*WHAT TO PRODUCE*. For this exercise, write out the whole listing below exactly, omitting its images.
INPUT DATA: Begin
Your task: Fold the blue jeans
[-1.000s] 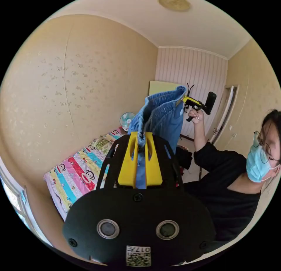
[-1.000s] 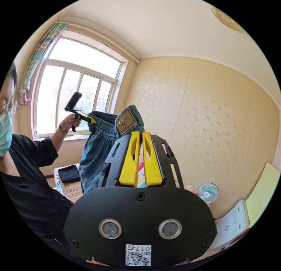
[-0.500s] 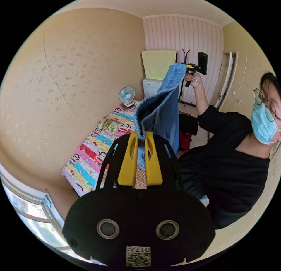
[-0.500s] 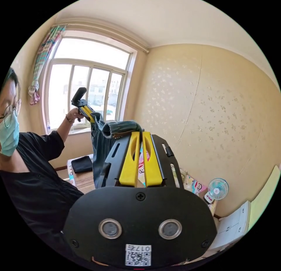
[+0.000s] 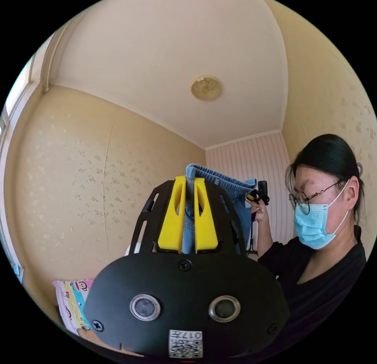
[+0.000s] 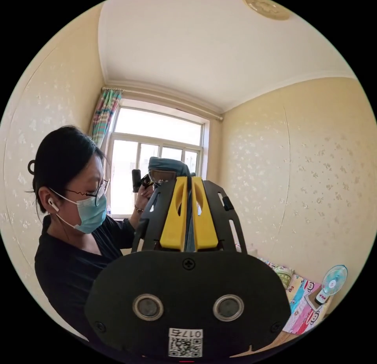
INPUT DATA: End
*SOLUTION FOR THIS TASK*.
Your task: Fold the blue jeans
[-1.000s] 
[-1.000s] 
[-0.500s] 
[-0.500s] 
[+0.000s] 
[+0.000s] 

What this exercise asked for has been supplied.